Routine tests showed normal results. Laboratory investigation yielded positive results for anti-nuclear antibodies and anti-dsDNA tests. We took an excisional biopsy from the right upper eyelid based on a suspected DLE diagnosis. Histological examination revealed epidermal atrophy, vacuolar degeneration, and lymphocytic infiltrations in deep and superficial perivascular and periadnexial areas, confirming the DLE diagnosis (Figure 2). The patient had already been taking hydroxychloroquine 200 mg (orally, twice a day) as a systemic corticosteroid treatment. We prescribed topical corticosteroid for the eyelids for 1 month.
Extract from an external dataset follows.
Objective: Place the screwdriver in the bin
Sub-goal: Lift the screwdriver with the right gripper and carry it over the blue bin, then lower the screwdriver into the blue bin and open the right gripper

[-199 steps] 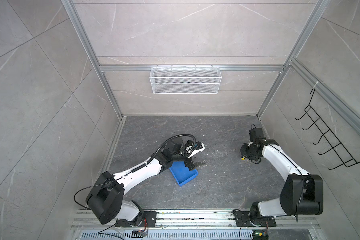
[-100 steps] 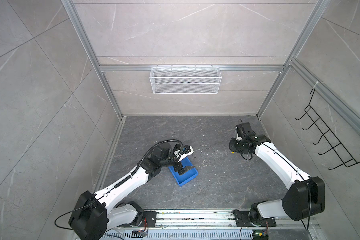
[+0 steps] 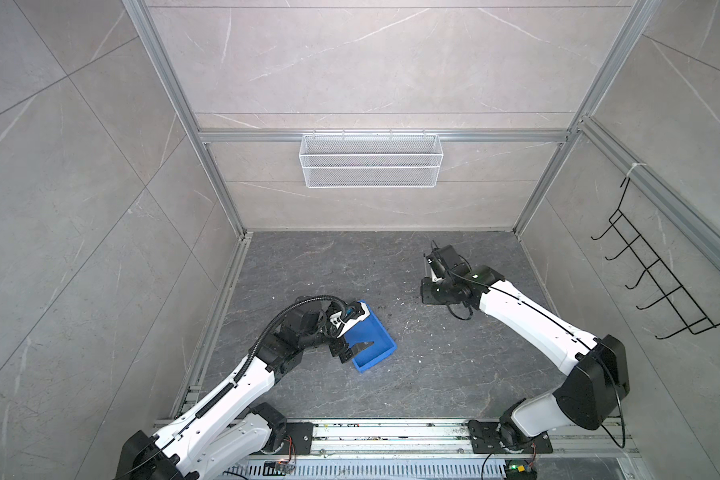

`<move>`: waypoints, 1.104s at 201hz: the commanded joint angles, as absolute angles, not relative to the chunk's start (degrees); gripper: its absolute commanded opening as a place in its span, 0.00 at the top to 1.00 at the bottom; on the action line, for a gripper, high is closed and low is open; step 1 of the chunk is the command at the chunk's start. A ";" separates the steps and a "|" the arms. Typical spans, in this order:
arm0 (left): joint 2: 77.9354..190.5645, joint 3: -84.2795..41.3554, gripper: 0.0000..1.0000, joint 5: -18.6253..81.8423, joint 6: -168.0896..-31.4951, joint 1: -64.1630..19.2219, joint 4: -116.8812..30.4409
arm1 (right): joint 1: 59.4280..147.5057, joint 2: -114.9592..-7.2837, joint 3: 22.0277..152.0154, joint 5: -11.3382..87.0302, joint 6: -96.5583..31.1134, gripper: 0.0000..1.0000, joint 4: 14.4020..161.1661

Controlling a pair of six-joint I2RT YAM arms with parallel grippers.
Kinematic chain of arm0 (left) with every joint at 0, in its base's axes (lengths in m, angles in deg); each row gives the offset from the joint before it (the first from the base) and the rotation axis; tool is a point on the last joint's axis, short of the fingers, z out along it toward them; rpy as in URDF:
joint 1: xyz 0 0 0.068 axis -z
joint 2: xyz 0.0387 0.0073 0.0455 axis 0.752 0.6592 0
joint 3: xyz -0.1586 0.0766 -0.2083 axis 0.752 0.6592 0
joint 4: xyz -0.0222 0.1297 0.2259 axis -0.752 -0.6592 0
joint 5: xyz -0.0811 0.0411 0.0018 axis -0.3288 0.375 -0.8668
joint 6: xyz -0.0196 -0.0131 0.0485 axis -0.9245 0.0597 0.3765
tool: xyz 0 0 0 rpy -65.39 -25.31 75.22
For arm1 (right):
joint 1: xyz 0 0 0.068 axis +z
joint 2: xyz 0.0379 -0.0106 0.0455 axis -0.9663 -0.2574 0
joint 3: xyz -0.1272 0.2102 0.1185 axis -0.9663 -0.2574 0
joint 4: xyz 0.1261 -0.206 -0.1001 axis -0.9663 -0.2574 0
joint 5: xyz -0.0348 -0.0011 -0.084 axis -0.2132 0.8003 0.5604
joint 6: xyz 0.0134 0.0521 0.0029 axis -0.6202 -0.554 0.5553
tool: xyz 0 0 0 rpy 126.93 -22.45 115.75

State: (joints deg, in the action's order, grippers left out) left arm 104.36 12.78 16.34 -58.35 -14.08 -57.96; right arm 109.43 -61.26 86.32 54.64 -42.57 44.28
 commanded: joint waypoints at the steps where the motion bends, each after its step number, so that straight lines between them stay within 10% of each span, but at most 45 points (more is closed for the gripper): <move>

Since no improvement was observed with this regimen, we augmented tacrolimus ointment 0.03%. We also advised the patient to avoid sun exposure and to wear sunglasses. We saw no signs of symptom regression during the 6-month follow-up. The patient currently remains under our supervision.

Figure 2

Histological examination revealed epidermal atrophy, vacuolar degeneration, and lymphocytic infiltrations in deep and superficial perivascular and periadnexial areas (A. Hematoxylin - eosin, x4, B. Hematoxylin - eosin, x20)

DISCUSSION

Discoid lupus erythematosus (DLE) is the most common form of chronic cutaneous lupus erythematosus (CCLE) and is mostly seen in women 20-40 years of age. Eyelid involvement is seen in 5%-6% of DLE patients. [3,5-7] The disease typically manifests with bilateral eyelid involvement and mucocutaneous lesions.[2] Cases involving the conjunctiva and the cornea have also been reported. DLE patients presenting with unilateral eyelid involvement are very unusual and its diagnosis is a challenge for physicians since it lacks the typical morphologic signs of CCLE.[2,4,5] DLE patients may complain of mild pruritus or sometimes pain, but most cases are asymptomatic. Serological and hematological signs are seen in patients with typical involvement.
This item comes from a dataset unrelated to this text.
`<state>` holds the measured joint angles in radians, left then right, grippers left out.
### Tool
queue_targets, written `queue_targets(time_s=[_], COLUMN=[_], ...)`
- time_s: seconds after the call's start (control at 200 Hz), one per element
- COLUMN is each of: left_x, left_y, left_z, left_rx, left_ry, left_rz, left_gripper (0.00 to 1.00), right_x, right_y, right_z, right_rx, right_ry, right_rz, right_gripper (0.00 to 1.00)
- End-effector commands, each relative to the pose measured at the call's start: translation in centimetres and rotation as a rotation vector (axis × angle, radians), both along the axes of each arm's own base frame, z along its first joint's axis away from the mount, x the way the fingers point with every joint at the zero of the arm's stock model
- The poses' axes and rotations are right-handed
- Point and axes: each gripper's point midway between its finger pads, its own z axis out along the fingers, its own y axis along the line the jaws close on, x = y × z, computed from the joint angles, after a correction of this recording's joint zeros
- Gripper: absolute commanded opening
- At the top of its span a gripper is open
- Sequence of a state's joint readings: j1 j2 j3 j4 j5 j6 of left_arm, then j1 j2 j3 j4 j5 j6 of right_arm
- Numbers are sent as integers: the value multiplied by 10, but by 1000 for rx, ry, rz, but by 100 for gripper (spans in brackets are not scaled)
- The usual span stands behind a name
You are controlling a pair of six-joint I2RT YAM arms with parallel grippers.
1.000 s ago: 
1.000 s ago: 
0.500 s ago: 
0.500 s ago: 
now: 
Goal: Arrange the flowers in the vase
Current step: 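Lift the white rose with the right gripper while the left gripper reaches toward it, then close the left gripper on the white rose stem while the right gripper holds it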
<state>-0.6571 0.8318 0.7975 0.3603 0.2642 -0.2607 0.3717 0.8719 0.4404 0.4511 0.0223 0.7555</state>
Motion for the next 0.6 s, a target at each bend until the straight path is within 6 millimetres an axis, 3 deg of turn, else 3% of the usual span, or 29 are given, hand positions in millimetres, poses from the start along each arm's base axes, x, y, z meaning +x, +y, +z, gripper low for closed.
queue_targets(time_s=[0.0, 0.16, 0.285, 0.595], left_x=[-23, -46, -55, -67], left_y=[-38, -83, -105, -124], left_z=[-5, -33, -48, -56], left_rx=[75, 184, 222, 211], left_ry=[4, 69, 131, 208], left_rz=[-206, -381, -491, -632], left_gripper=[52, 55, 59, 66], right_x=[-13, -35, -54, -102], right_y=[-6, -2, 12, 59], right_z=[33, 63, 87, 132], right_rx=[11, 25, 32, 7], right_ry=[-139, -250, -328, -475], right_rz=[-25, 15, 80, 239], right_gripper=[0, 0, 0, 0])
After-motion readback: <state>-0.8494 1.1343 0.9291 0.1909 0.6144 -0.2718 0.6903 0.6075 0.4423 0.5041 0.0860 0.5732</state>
Delay in diagnosis can lead to eye or eyelid complications – such as periorbital edema, epiphora, trichiasis, conjunctivitis, stromal keratitis, madarosis, ectropion, and entropion. Such complications, in addition to the development of a permanent scar, can disturb the psychological status of the patient.[8] Some patients presenting with these symptoms received treatment for chronic blepharitis or eczema for many years, as illustrated by Aubaret et al. and Duke-Elder et al., who reported cases of DLE presented as chronic blepharitis.[9,10] In our case, the diagnosis was made 6 months after the beginning of the treatment.

Several diseases may be initially considered in the differential diagnosis of DLE: basal cell carcinoma, squamous cell carcinoma, Bowen's disease, actinic keratosis, contact dermatitis, atopic dermatitis, seborrheic dermatitis, psoriasis, and sarcoidosis.[1,5,8,10]
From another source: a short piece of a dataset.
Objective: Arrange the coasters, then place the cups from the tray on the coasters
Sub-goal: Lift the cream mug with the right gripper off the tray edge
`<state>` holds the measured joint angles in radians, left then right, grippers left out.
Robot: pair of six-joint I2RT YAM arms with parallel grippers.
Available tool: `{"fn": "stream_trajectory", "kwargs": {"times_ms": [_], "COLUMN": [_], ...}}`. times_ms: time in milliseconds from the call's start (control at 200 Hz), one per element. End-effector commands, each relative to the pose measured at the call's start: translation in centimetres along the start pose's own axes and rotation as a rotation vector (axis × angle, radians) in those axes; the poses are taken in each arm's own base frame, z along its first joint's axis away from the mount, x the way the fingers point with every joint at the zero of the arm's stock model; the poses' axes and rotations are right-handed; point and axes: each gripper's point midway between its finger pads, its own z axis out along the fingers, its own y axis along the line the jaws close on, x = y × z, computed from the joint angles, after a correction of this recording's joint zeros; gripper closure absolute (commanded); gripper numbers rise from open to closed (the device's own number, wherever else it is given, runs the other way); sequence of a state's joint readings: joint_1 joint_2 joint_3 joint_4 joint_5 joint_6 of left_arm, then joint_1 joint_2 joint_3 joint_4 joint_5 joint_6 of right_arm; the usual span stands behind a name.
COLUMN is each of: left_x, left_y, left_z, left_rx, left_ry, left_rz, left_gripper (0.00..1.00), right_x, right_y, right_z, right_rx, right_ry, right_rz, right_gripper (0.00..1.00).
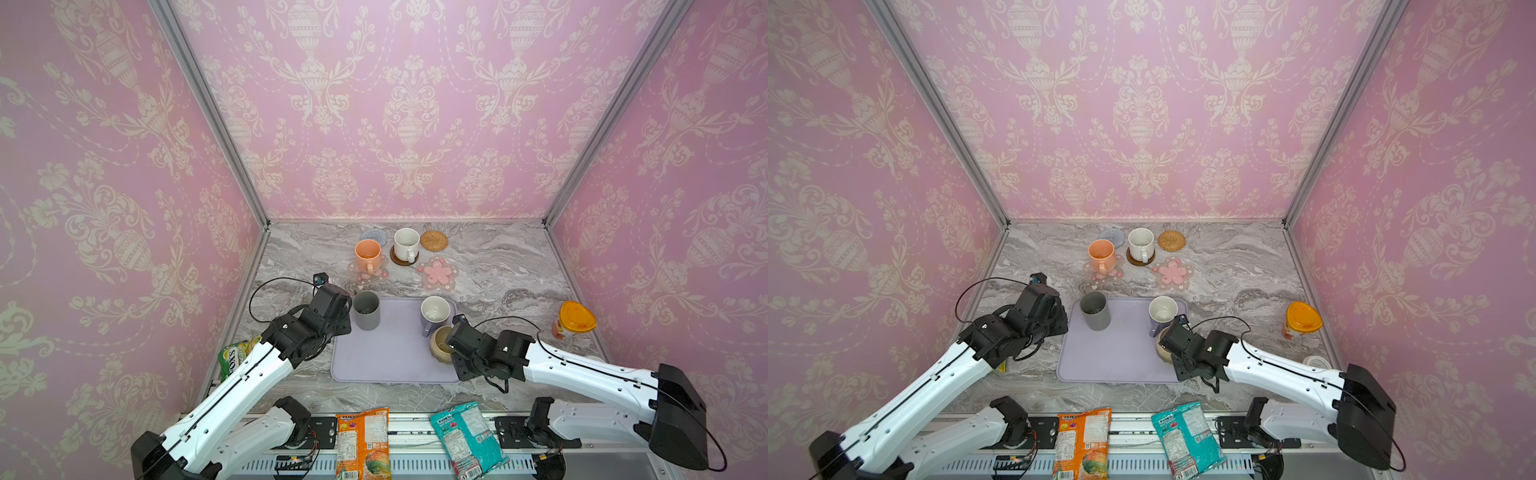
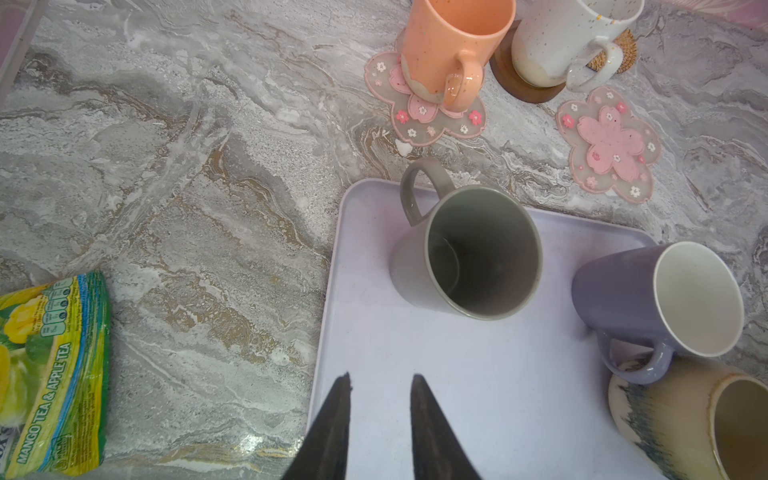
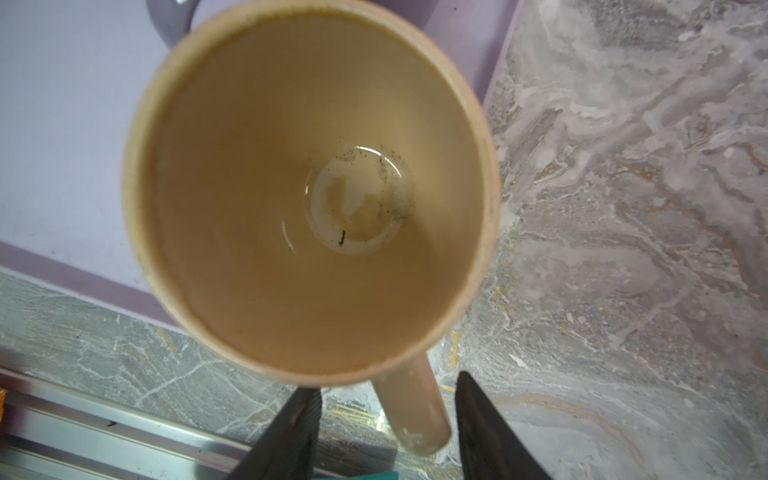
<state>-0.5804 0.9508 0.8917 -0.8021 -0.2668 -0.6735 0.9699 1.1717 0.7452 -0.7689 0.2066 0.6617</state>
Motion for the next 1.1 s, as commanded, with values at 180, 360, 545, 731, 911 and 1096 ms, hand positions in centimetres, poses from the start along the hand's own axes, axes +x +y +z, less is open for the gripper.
{"fn": "stream_trajectory", "kwargs": {"times_ms": [180, 360, 545, 731, 911, 1096], "left_x": [1.5, 1.5, 1.2, 1.4, 1.4, 1.3], "left_y": [0.4, 0.7, 1.1, 1.4, 1.4, 1.3], "left_z": [0.4, 0.2, -0.5, -0.6, -0.6, -0.7], "left_rx": [-0.008, -0.007, -0.006, -0.011, -0.01, -0.006], "left_ry": [0.036, 0.024, -0.003, -0.003, -0.001, -0.006], "left_rz": [-0.007, -0.018, -0.022, -0.022, -0.025, -0.026], "left_gripper": [0.72, 0.72, 0.72, 0.72, 0.72, 0.72], "right_x": [0.3, 0.8, 0.8, 0.7, 0.7, 0.8], "right_y": [0.7, 1.1, 1.3, 1.5, 1.6, 1.8], "right_z": [0.9, 1.7, 2.0, 1.8, 1.4, 1.0], "right_rx": [-0.031, -0.041, -0.04, -0.053, -0.068, -0.093], "right_ry": [0.023, 0.054, 0.062, 0.058, 0.05, 0.042], "right_rz": [-0.01, -0.023, -0.023, -0.022, -0.032, -0.034], "right_gripper": [0.53, 0.59, 0.69, 0.82, 1.0, 1.0]}}
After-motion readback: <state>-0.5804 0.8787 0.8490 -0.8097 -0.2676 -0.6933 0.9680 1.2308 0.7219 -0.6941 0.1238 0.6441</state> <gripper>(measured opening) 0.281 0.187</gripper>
Treatment of DLE lesions on the eyelid usually involves oral hydroxychloroquine, topical corticosteroid, and avoidance of sun exposure. Some researchers also suggest the use of topical tacrolimus or intralesionary steroid. [4] In our case, we observed no healing with the use of systemic antimalarial, topical corticosteroid, or topical tacrolimus medications.

Although DLE on the eyelids typically has a benign course, diagnosis is frequently difficult, resulting in patients receiving treatments for different diagnoses. As a consequence, treatment results may be negative.